PROBLEM: Give the listing again, word for word.

•••••

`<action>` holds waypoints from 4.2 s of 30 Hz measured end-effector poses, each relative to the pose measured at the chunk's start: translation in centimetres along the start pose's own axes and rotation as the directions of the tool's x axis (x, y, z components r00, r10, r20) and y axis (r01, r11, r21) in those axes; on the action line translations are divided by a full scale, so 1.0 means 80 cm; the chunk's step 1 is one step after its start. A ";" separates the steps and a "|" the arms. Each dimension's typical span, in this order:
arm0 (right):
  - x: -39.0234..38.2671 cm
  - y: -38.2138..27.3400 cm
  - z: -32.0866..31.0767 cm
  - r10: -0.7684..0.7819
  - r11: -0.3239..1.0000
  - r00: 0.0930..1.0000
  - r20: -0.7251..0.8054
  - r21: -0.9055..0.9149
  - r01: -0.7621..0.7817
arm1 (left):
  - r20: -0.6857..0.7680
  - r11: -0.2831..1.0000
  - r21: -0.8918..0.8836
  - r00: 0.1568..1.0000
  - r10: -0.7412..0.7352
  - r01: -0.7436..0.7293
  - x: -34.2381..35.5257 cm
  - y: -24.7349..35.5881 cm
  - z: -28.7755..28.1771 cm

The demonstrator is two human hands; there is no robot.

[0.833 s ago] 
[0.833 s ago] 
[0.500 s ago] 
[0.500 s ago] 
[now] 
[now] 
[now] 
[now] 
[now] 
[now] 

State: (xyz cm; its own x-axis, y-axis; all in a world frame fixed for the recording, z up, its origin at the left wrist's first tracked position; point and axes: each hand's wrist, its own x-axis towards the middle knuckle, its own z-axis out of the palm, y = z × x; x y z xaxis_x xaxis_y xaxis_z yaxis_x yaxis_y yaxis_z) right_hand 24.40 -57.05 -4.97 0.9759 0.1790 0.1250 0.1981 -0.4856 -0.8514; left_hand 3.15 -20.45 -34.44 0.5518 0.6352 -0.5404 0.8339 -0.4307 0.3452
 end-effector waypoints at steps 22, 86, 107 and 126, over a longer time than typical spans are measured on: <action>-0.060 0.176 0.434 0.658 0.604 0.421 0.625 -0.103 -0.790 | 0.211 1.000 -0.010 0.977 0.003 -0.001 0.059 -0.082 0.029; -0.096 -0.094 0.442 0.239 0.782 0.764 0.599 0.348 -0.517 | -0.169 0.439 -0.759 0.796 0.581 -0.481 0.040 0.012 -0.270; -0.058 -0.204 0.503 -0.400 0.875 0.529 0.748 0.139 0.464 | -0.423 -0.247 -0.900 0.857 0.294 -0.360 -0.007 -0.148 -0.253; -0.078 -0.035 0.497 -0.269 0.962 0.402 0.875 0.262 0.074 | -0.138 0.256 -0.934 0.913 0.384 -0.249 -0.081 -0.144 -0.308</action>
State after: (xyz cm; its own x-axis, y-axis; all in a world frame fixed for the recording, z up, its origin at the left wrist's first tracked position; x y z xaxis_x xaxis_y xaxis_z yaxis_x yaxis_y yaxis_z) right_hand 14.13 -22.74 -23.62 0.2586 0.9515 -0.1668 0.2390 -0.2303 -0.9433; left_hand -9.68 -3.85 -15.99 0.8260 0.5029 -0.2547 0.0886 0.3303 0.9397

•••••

PROBLEM SOLUTION:
`<action>` holds waypoints from 4.2 s of 30 Hz measured end-effector poses, each relative to the pose measured at the chunk's start: translation in centimetres along the start pose's own axes and rotation as the directions of the tool's x axis (x, y, z components r00, r10, r20) and y axis (r01, r11, r21) in those axes; on the action line translations are divided by a full scale, so 1.0 means 80 cm; the chunk's step 1 is one step after its start. A ";" separates the steps and a "|" the arms. Each dimension's typical span, in this order:
arm0 (right):
  - x: -39.0234..38.2671 cm
  - y: -38.2138..27.3400 cm
  - z: -32.0866..31.0767 cm
  - r10: -0.7684..0.7819
  - r11: -0.3239..1.0000
  - r00: 0.0930..1.0000
  - r20: -0.7251..0.8054
  - r21: -0.9055..0.9149
  - r01: -0.7621..0.7817
arm1 (left):
  - r20: -0.6857..0.7680
  - r11: -0.2831..1.0000
  - r21: -0.8918..0.8836
  - r00: 0.1568..1.0000
  - r10: -0.7412..0.7352
  - r01: -0.7436..0.7293
  - x: -34.2381..35.5257 cm
  - y: -24.7349..35.5881 cm
  - z: -28.7755..28.1771 cm

The demonstrator is two human hands; there is no robot.

[0.833 s ago] 
[0.833 s ago] 
[0.500 s ago] 
[0.500 s ago] 
[now] 
[now] 
[now] 
[now] 
[now] 
[now] 

State: (xyz cm; its own x-axis, y-axis; all in a world frame fixed for the recording, z up, its origin at the left wrist's first tracked position; point and axes: each hand's wrist, its own x-axis towards the middle knuckle, its own z-axis out of the palm, y = z × x; x y z xaxis_x xaxis_y xaxis_z yaxis_x yaxis_y yaxis_z) right_hand 24.40 -57.05 -4.97 0.9759 0.1790 0.1250 0.1981 -0.4856 -0.8514; left_hand 3.15 -20.45 -34.44 0.5518 0.6352 -0.5404 0.8339 -0.4307 0.3452
 end-effector waypoints at steps 22, 86, 107 and 126, over a longer time than typical spans are measured on: <action>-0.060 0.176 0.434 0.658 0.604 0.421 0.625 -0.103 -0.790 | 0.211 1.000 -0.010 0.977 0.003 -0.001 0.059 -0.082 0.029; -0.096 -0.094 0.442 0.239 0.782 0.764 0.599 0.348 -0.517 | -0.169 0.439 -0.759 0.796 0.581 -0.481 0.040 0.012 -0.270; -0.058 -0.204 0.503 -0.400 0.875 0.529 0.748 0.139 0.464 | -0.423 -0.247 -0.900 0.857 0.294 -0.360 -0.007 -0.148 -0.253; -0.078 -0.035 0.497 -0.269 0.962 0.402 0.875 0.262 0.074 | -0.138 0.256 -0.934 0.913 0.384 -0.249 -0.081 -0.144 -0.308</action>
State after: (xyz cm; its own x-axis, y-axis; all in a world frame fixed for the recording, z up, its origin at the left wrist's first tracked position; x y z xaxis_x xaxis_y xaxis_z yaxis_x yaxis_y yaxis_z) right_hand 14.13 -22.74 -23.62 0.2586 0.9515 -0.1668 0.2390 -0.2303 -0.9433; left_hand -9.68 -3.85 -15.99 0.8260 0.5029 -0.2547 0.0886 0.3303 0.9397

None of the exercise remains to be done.